5. The method of claim 1, wherein the intra-class linguistic probability is calculated by:

P (C_{c_{i, k}} | Ω_{i}) = - K_{1} \times \log (n (C_{c_{i, k}}) / \underset{j}{Σ} n (C_{c_{i, j}}))

wherein omega_iThe category is represented by a list of categories,

represents the class Ω_iThe frequency of occurrence of the k-th character,

represents the class Ω_iThe frequency of occurrence of the jth character in (c),

andrespectively represent the class omega_iOf the K and j characters, K₁A magnification factor representing the negative log probability of a character in the category.

6. The method of claim 1, wherein the inter-class linguistic probability is calculated by:

P (Ω_{i}) = - K_{2} \times \log (\underset{k}{Σ} n (C_{c_{i, k}}) / S)

wherein omega_iThe category is represented by a list of categories,

represents the class Ω_iThe frequency of occurrence of the K-th character in (A), S represents the sum of the frequencies of occurrence of all characters of all classes, K₂Represents the class Ω_iThe magnification factor of the negative logarithmic probability of the middle character.

7. The method of claim 1, wherein the computing the linguistic probability for the character based on the intra-class linguistic probability and the inter-class linguistic probability is by:

P(c)＝ω×P(c|Ω_c)+(1-ω)×P(Ω_c)，0≤ω≤1，

wherein, P (c | Ω)_c) Is the probability of language within class, P (omega)_c) For inter-class linguistic probability, c denotes the character, Ω_cIndicating the category in which the character c is located.

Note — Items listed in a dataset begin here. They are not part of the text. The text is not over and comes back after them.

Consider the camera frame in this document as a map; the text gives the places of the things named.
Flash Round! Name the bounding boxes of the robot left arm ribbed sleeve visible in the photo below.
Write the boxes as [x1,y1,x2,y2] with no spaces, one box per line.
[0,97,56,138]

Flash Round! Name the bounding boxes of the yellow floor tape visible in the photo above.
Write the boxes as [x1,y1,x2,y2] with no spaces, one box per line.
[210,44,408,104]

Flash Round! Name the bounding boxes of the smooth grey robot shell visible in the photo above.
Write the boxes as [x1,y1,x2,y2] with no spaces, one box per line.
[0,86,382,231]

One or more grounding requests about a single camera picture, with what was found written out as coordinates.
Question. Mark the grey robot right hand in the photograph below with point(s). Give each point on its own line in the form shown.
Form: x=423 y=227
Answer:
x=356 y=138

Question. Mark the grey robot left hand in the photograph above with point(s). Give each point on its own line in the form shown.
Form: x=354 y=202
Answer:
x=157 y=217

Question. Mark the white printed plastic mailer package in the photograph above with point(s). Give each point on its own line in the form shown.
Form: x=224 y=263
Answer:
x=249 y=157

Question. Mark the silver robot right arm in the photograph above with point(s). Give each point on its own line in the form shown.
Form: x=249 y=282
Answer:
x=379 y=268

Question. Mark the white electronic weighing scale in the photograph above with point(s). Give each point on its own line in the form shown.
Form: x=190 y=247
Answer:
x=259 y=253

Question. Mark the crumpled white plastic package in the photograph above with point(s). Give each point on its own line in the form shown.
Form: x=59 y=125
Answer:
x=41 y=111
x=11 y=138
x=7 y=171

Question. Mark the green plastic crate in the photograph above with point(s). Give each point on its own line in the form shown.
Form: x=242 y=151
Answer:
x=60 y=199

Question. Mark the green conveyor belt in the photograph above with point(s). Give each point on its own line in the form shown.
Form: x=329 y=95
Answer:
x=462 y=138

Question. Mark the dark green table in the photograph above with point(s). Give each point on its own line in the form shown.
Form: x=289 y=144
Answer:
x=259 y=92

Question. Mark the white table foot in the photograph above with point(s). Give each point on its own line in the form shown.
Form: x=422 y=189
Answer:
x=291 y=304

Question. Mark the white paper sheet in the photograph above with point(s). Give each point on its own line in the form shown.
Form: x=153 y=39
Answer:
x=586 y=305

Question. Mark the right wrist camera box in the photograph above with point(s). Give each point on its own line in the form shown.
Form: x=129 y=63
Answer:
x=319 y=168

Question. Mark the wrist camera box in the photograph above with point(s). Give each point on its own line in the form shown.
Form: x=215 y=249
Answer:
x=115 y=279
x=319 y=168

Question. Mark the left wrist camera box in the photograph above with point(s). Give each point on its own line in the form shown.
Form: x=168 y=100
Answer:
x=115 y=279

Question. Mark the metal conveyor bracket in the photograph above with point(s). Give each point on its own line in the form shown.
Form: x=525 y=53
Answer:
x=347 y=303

8. An apparatus for improving linguistic distinction between characters, comprising:

the clustering unit is used for identifying character samples, providing shape characteristics of characters, and clustering the characters according to an identification result;

a third calculation unit for calculating the language probability of the character based on the intra-class language probability and the inter-class language probability,

wherein the clustering unit includes:

the character set acquisition module is used for identifying the character samples by utilizing the character identification core to obtain a character set;

a first calculation module, configured to calculate a first recognition similarity vector between each character in the character set and the character sample;

the second calculation module is used for calculating a second recognition similarity vector of each character in the character set and the character set according to the first recognition similarity vector;

and the classification module is used for clustering the character set according to the first identification similarity vector and the second identification similarity vector.

9. The apparatus according to claim 8, wherein the first calculating module is specifically configured to calculate a recognition similarity between each character in the character set and the character sample, and generate the first recognition similarity vector according to the recognition similarity.

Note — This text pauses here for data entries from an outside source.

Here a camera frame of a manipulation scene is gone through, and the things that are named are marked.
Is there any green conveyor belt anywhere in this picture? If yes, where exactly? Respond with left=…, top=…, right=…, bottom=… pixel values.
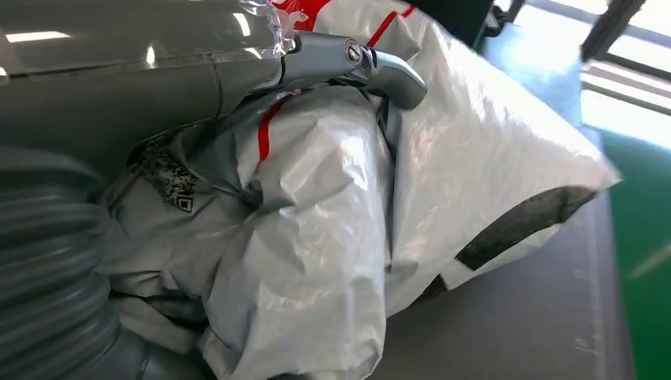
left=600, top=128, right=671, bottom=380

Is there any dark window frame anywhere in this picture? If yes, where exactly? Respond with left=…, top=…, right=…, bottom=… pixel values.
left=492, top=0, right=671, bottom=117

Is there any white red-print courier package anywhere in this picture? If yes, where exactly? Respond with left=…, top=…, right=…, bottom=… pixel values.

10. The apparatus of claim 8, wherein the second computing module is specifically configured to compute, for a character sample having a same character in the character set, a first recognition similarity vector between the character in the character set and the character sample, and use an average of the first recognition similarity vector as the second recognition similarity vector.

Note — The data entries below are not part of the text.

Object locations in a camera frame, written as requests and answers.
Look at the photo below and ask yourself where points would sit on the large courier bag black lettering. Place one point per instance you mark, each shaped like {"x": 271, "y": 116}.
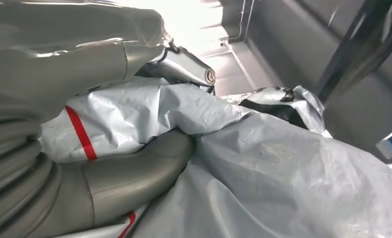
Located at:
{"x": 265, "y": 170}

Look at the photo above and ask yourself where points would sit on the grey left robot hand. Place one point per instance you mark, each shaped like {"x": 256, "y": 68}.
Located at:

11. The apparatus of claim 8, wherein the classification module comprises:

the setting submodule is used for setting the class center of each classification according to the number to be classified;

the class identification submodule is used for identifying each character in the character set by using the class to which the class center belongs when the distance between the character and the class center is closest;

and the class division submodule is used for dividing the characters with the same identification into the same class.